Newman, fils de cordonnier, s’est construit tout seul. Curieux de cinéma, proche du peuple et peu enclin à regarder la télé à papa de l’époque, il a rapidement voulu changer le décor du petit écran. Les hasards, les révolutions techniques et culturelles de son temps ont fait le reste. Pas brillant à l’école, renvoyé chez lui à treize ans, il se destine à une carrière de photographe, et paye ses premiers loyers en réalisant des affiches de films. Rapidement sur la paille, il trouve une place d’éditeur à la National Film Board of Canada (NFB), l’équivalant du CNC français. Durant la Seconde Guerre mondiale, il est chargé de monter des documentaires de propagande, et accède au statut de producteur. Mais c’est en 1949 que sa carrière va prendre un tournant décisif. A l’époque, la toute nouvelle industrie de la télévision vient de voir le jour aux États-Unis voisins et il est envoyé, un an durant, en observation auprès de NBC, à New York. Sa connaissance de la fiction est alors "totalement nulle", avouera-t-il plus tard, mais, en 1952, il s’engage auprès de la Canadian Broadcasting Corporation (CBC), le service public de la télé canadienne. Deux ans plus tard, il prend les reines de sa branche fiction. D’abord prudent, Newman commence par engager de jeunes auteurs et réalisateurs, une première révolution à une époque où la télévision n’est guère plus qu’un diffuseur de pièces de théâtres adaptées.

En 1958, ayant eut vent de son esprit d’initiative, la chaîne anglaise Associated British Corporation (ABC), fraîchement née de la création de la télé privée ITV, lui offre l’opportunité de continuer son travail en Grande-Bretagne. C’est là que son projet d’une nouvelle télévision prendra tout son sens. "J’ai trouvé la télévision anglaise très pédante, explique-t-il. Les seules fictions, des adaptations de pièces de théâtre branchouilles, étaient très bourgeoises et condescendantes envers la classe ouvrière." Hors, constate alors Newman, ce sont ces mêmes couches sociales défavorisées qui regardent la télévision, pas celles à qui elle semble s’adresser.
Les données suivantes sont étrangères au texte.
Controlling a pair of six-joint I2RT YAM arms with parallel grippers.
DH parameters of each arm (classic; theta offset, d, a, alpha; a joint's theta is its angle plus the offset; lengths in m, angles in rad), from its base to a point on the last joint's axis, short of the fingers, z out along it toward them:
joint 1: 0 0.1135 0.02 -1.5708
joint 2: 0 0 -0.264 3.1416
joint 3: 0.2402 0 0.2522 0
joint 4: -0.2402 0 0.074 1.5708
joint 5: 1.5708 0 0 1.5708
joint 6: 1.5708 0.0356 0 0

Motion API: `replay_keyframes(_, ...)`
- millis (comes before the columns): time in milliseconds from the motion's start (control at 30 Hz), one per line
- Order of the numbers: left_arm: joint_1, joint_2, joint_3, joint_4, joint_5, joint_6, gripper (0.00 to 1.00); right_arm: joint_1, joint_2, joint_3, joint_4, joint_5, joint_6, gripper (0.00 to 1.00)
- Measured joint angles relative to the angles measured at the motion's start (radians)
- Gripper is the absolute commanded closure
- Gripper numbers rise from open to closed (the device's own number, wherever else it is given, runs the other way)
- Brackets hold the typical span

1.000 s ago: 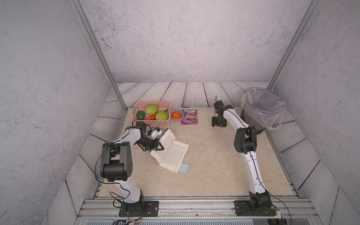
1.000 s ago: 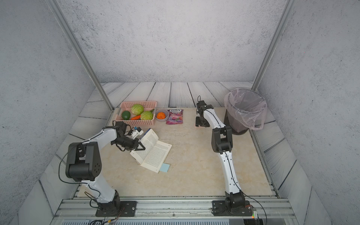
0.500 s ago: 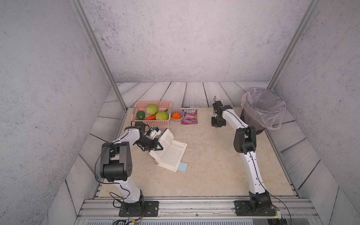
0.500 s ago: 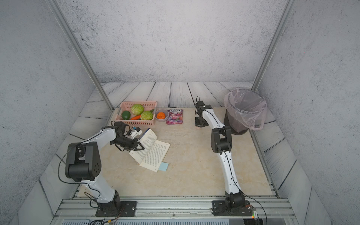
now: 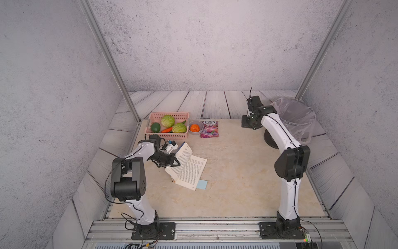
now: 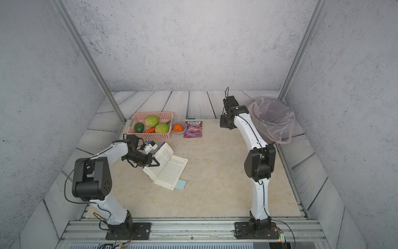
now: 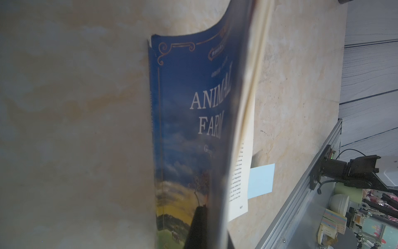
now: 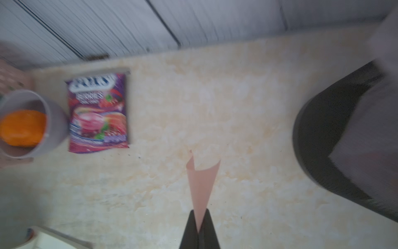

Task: Peel off the used sticky note
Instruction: Pick up the note from the center of the board, then place the note in the trash bin.

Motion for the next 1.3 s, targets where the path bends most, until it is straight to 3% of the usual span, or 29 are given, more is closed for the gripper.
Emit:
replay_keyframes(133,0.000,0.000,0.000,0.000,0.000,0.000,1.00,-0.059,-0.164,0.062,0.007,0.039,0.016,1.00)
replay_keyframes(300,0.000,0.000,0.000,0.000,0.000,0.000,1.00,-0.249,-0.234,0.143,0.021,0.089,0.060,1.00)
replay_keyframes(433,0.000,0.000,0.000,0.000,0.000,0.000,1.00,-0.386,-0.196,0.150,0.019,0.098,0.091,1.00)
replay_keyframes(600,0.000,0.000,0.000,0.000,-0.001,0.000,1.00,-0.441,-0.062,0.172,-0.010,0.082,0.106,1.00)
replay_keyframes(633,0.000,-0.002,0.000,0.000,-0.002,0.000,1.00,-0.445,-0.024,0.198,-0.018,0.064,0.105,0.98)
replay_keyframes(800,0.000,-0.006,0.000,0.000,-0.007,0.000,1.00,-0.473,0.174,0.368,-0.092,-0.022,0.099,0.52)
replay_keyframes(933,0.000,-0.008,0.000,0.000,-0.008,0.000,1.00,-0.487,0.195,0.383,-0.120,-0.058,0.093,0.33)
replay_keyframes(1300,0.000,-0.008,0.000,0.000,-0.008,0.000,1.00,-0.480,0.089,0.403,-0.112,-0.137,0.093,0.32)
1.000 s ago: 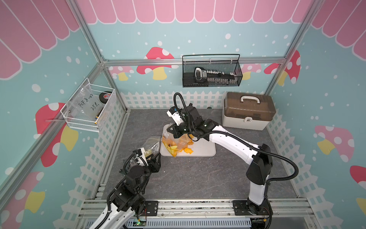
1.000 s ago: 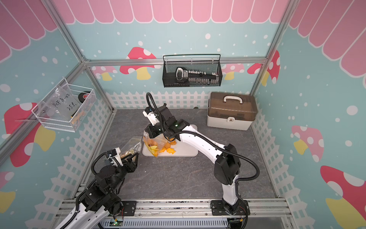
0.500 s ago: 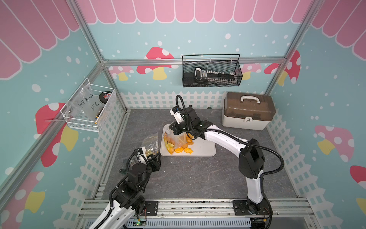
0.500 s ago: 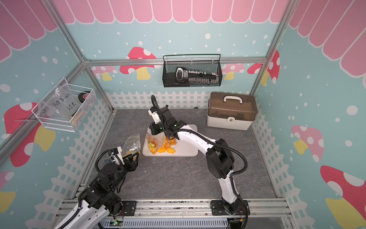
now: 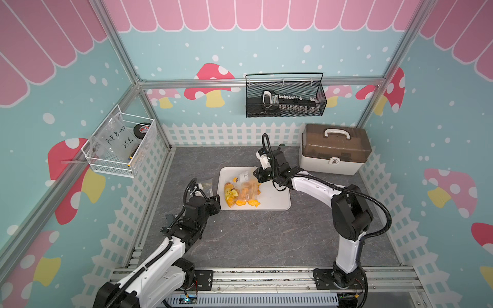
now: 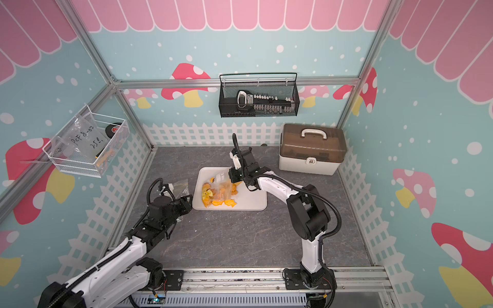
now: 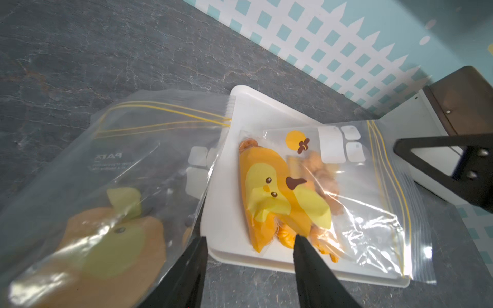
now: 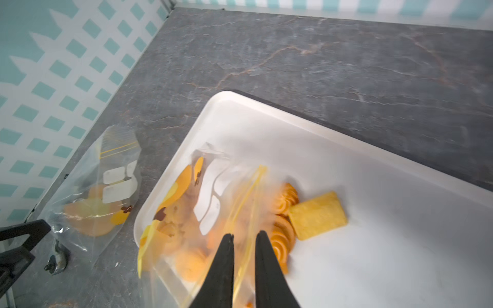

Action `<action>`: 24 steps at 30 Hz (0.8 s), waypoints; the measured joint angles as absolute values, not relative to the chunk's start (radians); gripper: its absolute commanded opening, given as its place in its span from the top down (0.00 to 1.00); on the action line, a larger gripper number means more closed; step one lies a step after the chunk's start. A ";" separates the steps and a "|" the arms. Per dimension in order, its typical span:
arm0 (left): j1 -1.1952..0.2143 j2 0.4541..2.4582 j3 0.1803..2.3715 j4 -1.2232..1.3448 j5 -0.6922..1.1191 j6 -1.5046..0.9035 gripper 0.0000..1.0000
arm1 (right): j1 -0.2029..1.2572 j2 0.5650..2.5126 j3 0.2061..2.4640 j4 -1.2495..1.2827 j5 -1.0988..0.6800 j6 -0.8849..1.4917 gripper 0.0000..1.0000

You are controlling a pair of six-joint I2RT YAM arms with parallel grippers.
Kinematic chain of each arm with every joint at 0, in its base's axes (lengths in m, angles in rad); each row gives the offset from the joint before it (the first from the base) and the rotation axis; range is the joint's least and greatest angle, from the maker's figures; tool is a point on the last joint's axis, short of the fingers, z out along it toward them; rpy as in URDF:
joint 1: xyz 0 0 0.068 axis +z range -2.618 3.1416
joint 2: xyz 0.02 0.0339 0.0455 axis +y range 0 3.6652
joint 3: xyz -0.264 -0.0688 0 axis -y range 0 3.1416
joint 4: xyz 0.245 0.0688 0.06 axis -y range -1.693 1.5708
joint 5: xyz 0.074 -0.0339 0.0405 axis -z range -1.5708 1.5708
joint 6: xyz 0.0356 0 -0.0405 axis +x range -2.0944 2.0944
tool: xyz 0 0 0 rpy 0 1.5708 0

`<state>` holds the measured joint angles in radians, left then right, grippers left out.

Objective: Pour cookies out of the ziploc bag
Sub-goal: 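Place the ziploc bag on the tray, then pour the cookies out of the ziploc bag onto the tray.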

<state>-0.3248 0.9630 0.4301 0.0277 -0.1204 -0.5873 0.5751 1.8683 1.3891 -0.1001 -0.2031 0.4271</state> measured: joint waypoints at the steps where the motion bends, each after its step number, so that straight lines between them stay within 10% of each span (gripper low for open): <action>1: -0.318 1.002 0.457 0.036 -0.112 -0.587 0.41 | 0.564 1.846 1.363 -0.088 -0.199 0.425 0.67; 24: -0.231 1.584 0.775 0.178 0.102 -0.598 0.49 | 0.380 1.520 0.868 0.238 -0.099 0.375 0.60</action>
<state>-0.2314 1.5841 0.7746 0.1776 0.1020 -0.5983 0.3798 1.5204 0.8684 0.2382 -0.0986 0.3752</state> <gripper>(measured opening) 0.506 0.398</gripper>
D’où une idée simplissime, qui ne s’est depuis jamais démodée : créer une télévision à laquelle Monsieur-tout-le-monde pourra s’identifier, en traitant de sujets grand public. La fiction, elle, devra parler des choses du quotidien.

Dans un premier temps, Newman poursuit la diffusion des pièces de théâtre, faisant appel à de jeunes créateurs, dont un certain Harold Pinter. Dans le même temps, il travaille à l’évolution technique de ses productions. Peu satisfait des règles stylistiques anglaises, qu’il juge plombées par un trop grand statisme, il décide d’introduire des caméras mobiles, parfois subjectives pour mieux, explique-t-il alors, "s’approcher de la liberté du cinéma, et se libérer de la tradition théâtrale qui étouffe la télévision". En 1961, après un échec avec Police Surgeon, il lance une nouvelle série, The Avengers. Le succès est immédiat et lui ouvre, un an plus tard, les portes de la sacro-sainte BBC.

En passant chez l’ennemi, qui tente de stopper une hémorragie d’audimat dont il est lui-même un des artisans, Sydney Newman accepte aussi un salaire plus modeste, bien plus attiré par le défit qui se propose à lui. Comme sur ABC, il impose rapidement de jeunes talents, dont Ken Loach. En 1963, une nouvelle case horaire s’offre à lui, en fin de samedi après-midi. Il s’agit de remplir un vide entre deux des programmes phares de la chaîne, une émission sportive et une musicale. "Il fallait un programme qui puisse plaire à la fois aux fans de sport, adultes, et aux jeunes qui regardaient l’émission musicale", expliquera-t-il quelques années plus tard. Ce programme deviendra une légende de la télévision anglaise : Dr Who.